→ **TASK OBJECTIVE**
Task for the records below: copy exactly, and only, the line containing "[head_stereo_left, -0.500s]" and every line after it to the end, with pictures left out.

→ **EXERCISE INPUT**
----
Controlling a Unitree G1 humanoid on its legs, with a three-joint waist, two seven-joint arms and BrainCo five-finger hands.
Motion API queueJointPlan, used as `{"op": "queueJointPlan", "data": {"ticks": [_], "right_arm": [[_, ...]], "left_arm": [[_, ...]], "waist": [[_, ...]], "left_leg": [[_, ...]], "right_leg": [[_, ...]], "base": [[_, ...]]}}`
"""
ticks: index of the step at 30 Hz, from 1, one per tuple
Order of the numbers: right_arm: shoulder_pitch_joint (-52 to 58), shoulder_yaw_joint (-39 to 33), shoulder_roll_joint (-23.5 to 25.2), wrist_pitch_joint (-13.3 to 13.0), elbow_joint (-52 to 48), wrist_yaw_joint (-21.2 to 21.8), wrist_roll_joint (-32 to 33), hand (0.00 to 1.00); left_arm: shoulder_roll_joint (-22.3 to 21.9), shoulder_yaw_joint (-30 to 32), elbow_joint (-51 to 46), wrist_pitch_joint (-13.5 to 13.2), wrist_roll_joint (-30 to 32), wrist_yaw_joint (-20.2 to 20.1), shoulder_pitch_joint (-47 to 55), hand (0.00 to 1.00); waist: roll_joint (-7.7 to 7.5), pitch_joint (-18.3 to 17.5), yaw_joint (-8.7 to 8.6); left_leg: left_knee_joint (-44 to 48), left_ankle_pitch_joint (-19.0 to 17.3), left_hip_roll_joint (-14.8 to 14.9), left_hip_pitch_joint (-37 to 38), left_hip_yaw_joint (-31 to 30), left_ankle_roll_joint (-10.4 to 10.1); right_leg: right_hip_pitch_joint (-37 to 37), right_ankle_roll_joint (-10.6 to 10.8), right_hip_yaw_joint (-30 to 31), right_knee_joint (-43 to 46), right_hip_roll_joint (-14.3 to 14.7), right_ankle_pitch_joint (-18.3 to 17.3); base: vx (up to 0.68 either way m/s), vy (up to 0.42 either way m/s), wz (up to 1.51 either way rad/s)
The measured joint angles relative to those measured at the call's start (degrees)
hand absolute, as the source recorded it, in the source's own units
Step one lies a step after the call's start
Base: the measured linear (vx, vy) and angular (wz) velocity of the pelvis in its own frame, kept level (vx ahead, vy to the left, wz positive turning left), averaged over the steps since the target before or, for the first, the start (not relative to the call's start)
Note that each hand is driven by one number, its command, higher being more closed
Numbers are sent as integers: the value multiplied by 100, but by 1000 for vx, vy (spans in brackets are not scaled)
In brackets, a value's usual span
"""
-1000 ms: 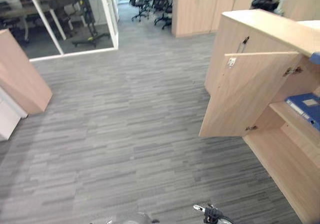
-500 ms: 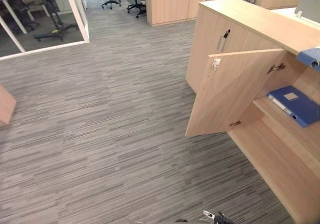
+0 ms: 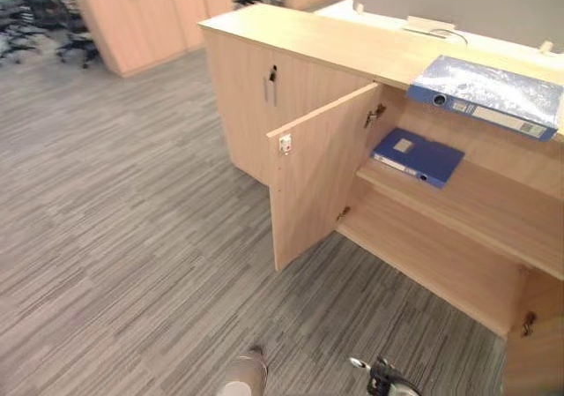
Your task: Walk over to the cabinet, pick up the folder, carry it to the office cabinet, place the folder inside the office cabinet, then close the office cabinet door
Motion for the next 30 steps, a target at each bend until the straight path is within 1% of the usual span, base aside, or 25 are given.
{"op": "queueJointPlan", "data": {"ticks": [1, 2, 3, 4, 6, 7, 8, 9, 10, 11, 12, 15, 17, 18, 20, 21, 22, 23, 24, 25, 26, 27, 29, 30], "right_arm": [[-50, 32, 85, -1, -1, 19, -1, 0], [-50, 83, 106, -1, -1, 23, 0, 0], [-72, 273, 133, -3, -10, 30, -8, 0], [-83, 319, 139, -5, -23, 31, -7, 0], [-50, 356, 137, -15, -46, 35, -4, 0], [-44, 352, 137, -15, -47, 35, -3, 0], [14, 278, 144, -7, -50, 54, -4, 0], [76, 129, 165, 13, -51, 85, -7, 0], [109, 121, 165, 22, -51, 93, -8, 0], [134, 113, 174, 41, -51, 108, -19, 0], [192, -12, 191, 60, -50, 126, -28, 0], [235, -117, 171, 69, -67, 143, -168, 0], [298, -124, 157, 89, -108, 150, -228, 0], [348, -114, 159, 99, -173, 153, -233, 0], [417, -107, 185, 108, -327, 156, -232, 0], [475, -105, 200, 101, -442, 156, -229, 0], [530, -79, 210, 97, -525, 153, -229, 0], [540, -54, 217, 94, -544, 152, -229, 0], [543, 46, 216, 88, -563, 154, -232, 0], [520, 229, 209, 78, -568, 155, -233, 0], [500, 265, 213, 75, -567, 155, -233, 0], [470, 266, 219, 74, -566, 155, -236, 0], [455, 244, 227, 73, -563, 153, -233, 0], [454, 238, 239, 73, -564, 152, -230, 0]], "left_arm": [[2, -22, -25, -64, 3, 1, -111, 0], [-9, -7, -25, -68, -3, 1, -158, 0], [15, 7, -28, -82, 2, 2, -190, 0], [20, 6, -19, -83, 5, 2, -200, 0], [75, -99, -1, -90, 77, -3, -262, 0], [87, -127, -2, -92, 86, -5, -269, 0], [124, -162, -4, -98, 151, -16, -343, 0], [156, -162, -10, -98, 210, -18, -416, 0], [170, -162, -14, -99, 222, -19, -442, 0], [195, -158, -18, -104, 227, -20, -451, 0], [208, -154, -16, -104, 229, -20, -478, 0], [150, -130, -8, -100, 229, -21, -475, 0], [34, -87, -17, -96, 217, -24, -437, 0], [-4, 14, -19, -94, 226, -25, -392, 0], [-55, 91, -27, -88, 228, -27, -346, 0], [-105, 155, -41, -90, 225, -28, -326, 0], [-112, 171, -66, -89, 226, -30, -311, 0], [-117, 200, -66, -88, 226, -30, -309, 0], [-133, 239, -66, -88, 222, -30, -304, 0], [-127, 236, -64, -88, 224, -32, -303, 0], [-124, 235, -64, -89, 224, -32, -304, 0], [-113, 223, -59, -89, 224, -33, -306, 0], [-103, 201, -54, -88, 187, -37, -308, 0], [-100, 201, -50, -87, 121, -41, -312, 0]], "waist": [[-56, 0, 1], [-67, -7, 5], [-124, -52, 22], [-129, -81, 22], [-145, -208, 23], [-145, -208, 23], [-143, -227, 4], [-149, -270, 13], [-147, -288, 23], [-152, -340, 15], [-153, -359, 9], [-155, -409, 16], [-147, -450, 16], [-140, -490, 42], [-121, -510, 25], [-100, -513, -28], [-93, -499, -61], [-101, -495, -72], [-91, -499, -101], [-95, -493, -159], [-97, -480, -175], [-103, -464, -192], [-110, -429, -216], [-147, -396, -238]], "left_leg": [[123, -119, -32, 3, 129, 45], [188, -196, -31, 16, 229, 109], [193, -267, -39, 116, 520, 243], [179, -303, -41, 182, 659, 305], [50, -303, -153, 413, 931, 364], [28, -300, -169, 447, 946, 370], [-71, -294, -246, 597, 1020, 381], [-131, -286, -260, 648, 1079, 396], [-189, -283, -260, 686, 1087, 403], [-285, -271, -254, 728, 1123, 428], [-449, -247, -242, 815, 1212, 474], [-882, -154, -236, 1009, 1349, 605], [-1122, -119, -257, 1115, 1363, 556], [-1265, -123, -282, 1228, 1265, 590], [-1357, -115, -261, 1345, 1235, 593], [-1363, -116, -193, 1441, 1252, 590], [-1452, -116, -122, 1582, 1272, 590], [-1486, -115, -85, 1636, 1288, 589], [-1554, -115, -22, 1707, 1318, 589], [-1575, -115, 47, 1704, 1345, 589], [-1590, -115, 80, 1702, 1348, 589], [-1623, -112, 157, 1698, 1362, 582], [-1660, -75, 274, 1696, 1352, 500], [-1666, -26, 328, 1701, 1339, 414]], "right_leg": [[-37, -71, 26, 8, -72, 251], [-45, -33, 53, 8, -114, 367], [-82, 2, 134, -3, -253, 537], [-104, -4, 212, -31, -313, 640], [-224, 45, 480, -203, -566, 1056], [-230, 39, 511, -219, -590, 1080], [-275, 38, 577, -289, -712, 1219], [-391, 47, 600, -289, -770, 1309], [-447, 66, 625, -296, -781, 1357], [-551, 51, 663, -308, -794, 1396], [-651, 84, 663, -331, -800, 1433], [-838, 92, 658, -400, -821, 1439], [-984, 110, 656, -333, -835, 1426], [-1114, 152, 656, -166, -831, 1398], [-1250, 196, 640, 159, -799, 1367], [-1326, 201, 537, 448, -761, 1363], [-1378, 194, 294, 657, -738, 1367], [-1392, 181, 142, 730, -728, 1374], [-1406, 157, -139, 801, -713, 1389], [-1445, 148, -357, 815, -679, 1393], [-1470, 148, -436, 812, -651, 1393], [-1513, 147, -532, 801, -564, 1392], [-1481, 53, -772, 679, -431, 1330], [-1403, -24, -898, 534, -383, 1213]], "base": [[301, 378, -47], [288, 367, -72], [206, 284, -78], [241, 346, -110], [203, 311, -106], [145, 245, -100], [85, 188, -92], [58, 165, -102], [17, 134, -82], [-19, 82, -83], [-22, 54, -78], [-95, -34, -70], [-160, -98, -64], [-111, -72, -74], [-111, -65, -51], [-136, -82, -31], [-107, -73, -20], [-92, -80, -24], [-79, -81, -28], [-64, -85, -32], [-43, -99, -37], [-14, -156, -38], [5, -163, -33], [13, -105, -18]]}}
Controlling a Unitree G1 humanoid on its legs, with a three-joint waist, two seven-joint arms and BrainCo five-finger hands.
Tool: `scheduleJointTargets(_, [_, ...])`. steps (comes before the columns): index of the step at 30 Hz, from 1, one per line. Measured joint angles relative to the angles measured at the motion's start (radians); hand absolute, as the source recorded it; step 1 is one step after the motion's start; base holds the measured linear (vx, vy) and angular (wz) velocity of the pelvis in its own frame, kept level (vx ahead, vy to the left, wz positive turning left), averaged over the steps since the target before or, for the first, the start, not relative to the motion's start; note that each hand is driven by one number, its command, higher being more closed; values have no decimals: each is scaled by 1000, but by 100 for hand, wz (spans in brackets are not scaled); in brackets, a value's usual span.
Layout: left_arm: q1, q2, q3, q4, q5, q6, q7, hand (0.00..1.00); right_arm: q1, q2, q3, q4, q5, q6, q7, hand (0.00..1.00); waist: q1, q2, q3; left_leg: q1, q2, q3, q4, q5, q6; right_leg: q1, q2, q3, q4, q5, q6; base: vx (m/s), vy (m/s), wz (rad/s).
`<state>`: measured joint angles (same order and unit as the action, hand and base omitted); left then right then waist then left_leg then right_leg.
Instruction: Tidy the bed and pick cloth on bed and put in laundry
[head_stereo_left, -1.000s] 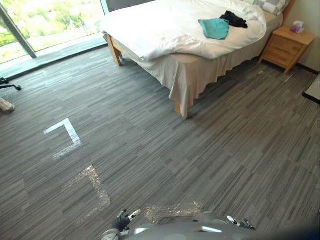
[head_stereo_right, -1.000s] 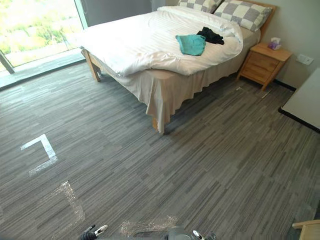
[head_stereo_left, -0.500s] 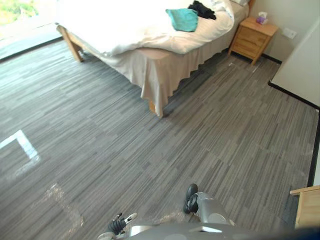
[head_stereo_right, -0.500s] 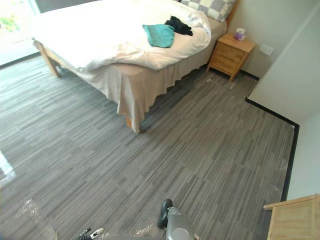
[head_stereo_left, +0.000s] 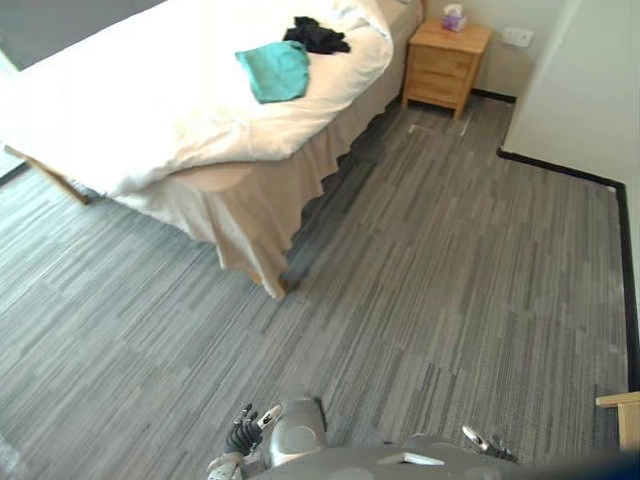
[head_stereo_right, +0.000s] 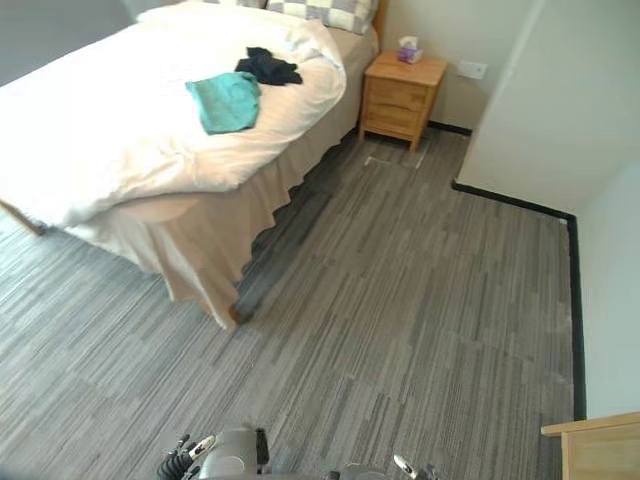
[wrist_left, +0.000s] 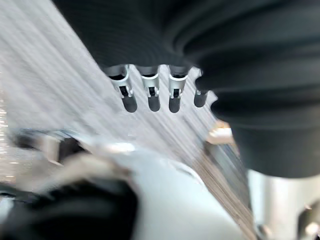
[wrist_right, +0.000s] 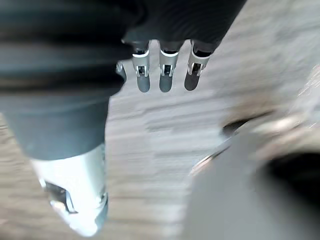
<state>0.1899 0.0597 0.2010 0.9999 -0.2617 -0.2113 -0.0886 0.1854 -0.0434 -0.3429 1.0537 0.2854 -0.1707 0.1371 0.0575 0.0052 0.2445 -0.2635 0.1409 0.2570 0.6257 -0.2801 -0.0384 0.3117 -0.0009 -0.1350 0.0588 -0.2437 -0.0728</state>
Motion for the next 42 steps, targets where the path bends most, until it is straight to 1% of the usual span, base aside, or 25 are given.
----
→ **FINAL ANSWER**
[head_stereo_left, -0.500s] 
[head_stereo_right, -0.500s] 
[head_stereo_left, +0.000s] 
[head_stereo_right, +0.000s] 
[wrist_left, +0.000s] 
[wrist_right, +0.000s] 
<state>0.1899 0.0597 0.2010 0.9999 -0.2617 -0.2113 -0.0886 0.1854 -0.0434 -0.3429 1.0537 0.2854 -0.1707 0.1371 0.0575 0.0052 0.2445 -0.2635 0.1409 0.2570 0.6257 -0.2801 -0.0384 0.3117 -0.0009 -0.1350 0.0588 -0.2437 -0.0728</state>
Motion for the next 42 steps, targets where the path bends most, until it is straight to 1% of the usual span, base aside, or 25 are given.

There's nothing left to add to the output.